Certains délais de prescription spécifiques subsistent cependant en droit du travail :
 
- La dénonciation du reçu pour solde de tout compte (c’est-à-dire du document faisant l’inventaire des sommes versées à l’occasion de la rupture du contrat de travail) doit être faite dans les 6 mois qui suivent sa signature. Précision faite cependant qu’au-delà de ce délai, le reçu pour solde de tout compte devient libératoire pour l’employeur uniquement pour les sommes qui y sont mentionnées (art. L. 1234-20 C.trav. / Cass. Soc. 18 décembre 2013 n° 12-24.985).
 
- Toute contestation relative à la rupture conventionnelle doit être faite dans un délai de 12 mois à compter de la date d’homologation (art. L. 1237-14 C.trav.)
 
- L’action individuelle en contestation de la régularité et/ou de la validité d’un licenciement pour motif économique comme l’action en contestation portant sur la rupture du contrat de travail résultant de l’adhésion au Contrat de Sécurisation Professionnelle (CSP) se prescrivent par 12 mois à compter de la notification du licenciement dans le premier cas et de l’adhésion au CSP dans le deuxième cas (art. L. 1235-7 C.trav. / art. L. 1233-67 C.trav.). Cependant, dans les deux cas, ce délai de prescription de 12 mois s’applique si et uniquement si ce délai est expressément mentionné dans la lettre de licenciement ou dans le CSP. À défaut, c’est le délai de 2 ans de prescription qui s’applique.
 
- L’action en réparation du préjudice résultant d’une discrimination se prescrit par 5 ans « à compter de la révélation de la discrimination » (art.

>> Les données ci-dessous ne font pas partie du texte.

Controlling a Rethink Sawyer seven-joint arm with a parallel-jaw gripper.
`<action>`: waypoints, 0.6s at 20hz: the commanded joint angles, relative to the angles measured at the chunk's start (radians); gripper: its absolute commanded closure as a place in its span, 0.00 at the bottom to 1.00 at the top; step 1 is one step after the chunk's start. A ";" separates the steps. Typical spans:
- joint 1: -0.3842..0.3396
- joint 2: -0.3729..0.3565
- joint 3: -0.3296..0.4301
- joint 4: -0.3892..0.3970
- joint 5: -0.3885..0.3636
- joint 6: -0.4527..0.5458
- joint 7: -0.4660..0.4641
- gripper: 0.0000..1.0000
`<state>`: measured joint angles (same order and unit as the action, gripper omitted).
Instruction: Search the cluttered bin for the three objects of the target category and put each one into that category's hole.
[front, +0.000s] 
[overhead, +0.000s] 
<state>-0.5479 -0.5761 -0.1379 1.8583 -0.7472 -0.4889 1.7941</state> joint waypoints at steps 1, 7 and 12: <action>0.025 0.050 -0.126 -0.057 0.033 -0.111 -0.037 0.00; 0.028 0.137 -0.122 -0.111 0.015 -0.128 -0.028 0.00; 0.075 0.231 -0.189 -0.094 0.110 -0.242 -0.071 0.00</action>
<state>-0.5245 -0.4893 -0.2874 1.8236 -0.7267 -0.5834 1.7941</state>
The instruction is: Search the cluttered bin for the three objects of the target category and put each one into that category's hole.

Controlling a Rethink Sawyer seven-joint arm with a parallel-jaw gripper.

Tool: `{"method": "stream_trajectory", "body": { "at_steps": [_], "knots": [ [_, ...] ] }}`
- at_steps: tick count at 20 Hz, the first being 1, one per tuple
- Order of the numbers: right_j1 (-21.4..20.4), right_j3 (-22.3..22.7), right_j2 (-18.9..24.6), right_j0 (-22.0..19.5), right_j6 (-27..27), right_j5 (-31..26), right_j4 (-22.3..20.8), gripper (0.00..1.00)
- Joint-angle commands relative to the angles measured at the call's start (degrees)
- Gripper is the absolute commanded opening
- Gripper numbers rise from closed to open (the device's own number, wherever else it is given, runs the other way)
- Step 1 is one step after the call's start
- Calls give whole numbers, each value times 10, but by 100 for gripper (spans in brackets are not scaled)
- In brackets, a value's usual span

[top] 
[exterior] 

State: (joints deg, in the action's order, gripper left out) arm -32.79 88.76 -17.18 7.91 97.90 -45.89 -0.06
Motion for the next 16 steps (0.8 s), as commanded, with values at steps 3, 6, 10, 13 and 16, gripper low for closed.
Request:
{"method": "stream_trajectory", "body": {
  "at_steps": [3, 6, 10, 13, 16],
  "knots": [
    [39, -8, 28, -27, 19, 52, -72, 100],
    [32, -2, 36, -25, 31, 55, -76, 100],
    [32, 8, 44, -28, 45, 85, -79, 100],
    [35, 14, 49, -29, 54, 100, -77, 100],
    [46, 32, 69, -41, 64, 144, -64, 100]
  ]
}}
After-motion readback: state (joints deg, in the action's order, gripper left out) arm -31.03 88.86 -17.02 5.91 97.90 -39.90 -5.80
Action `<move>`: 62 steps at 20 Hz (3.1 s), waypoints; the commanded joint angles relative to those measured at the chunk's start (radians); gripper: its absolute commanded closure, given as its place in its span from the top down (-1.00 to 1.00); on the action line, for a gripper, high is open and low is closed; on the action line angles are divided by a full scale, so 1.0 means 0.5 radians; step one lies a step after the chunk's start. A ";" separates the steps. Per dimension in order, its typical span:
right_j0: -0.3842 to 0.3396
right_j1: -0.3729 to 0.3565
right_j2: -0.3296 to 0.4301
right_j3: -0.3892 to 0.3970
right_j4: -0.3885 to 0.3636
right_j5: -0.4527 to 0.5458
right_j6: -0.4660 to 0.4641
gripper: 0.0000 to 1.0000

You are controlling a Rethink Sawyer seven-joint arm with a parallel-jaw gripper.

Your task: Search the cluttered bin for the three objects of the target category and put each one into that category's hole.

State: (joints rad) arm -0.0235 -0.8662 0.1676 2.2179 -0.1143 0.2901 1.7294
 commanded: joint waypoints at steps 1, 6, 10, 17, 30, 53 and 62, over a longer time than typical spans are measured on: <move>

L. 1134-5 C.trav).
 
- Pour les actions en réparation du préjudice corporel né à l’occasion du travail, il y a lieu d’appliquer les dispositions de l’article 2226 du Code civil qui prévoit un délai de prescription de 10 ans à compter de la date de consolidation du dommage.
 
À toutes fins utiles, précisions que toute contestation relative à la régularité ou la validité des élections professionnelles (laquelle ne relève pas de la compétence du Conseil de prud’hommes mais de celle du Tribunal d’Instance), doit être faite dans les 15 jours suivant la proclamation des élections (art. R. 2324-24 C.trav.).
 
Il suffit cependant que la requête ait été envoyée dans le délai de 15 jours pour que l’action soit recevable (Cass. Soc. 26 septembre 2012 n° 11-60.147).
 
À défaut d’action de ce délai de 15 jours, l’élection est purgée de tout vice.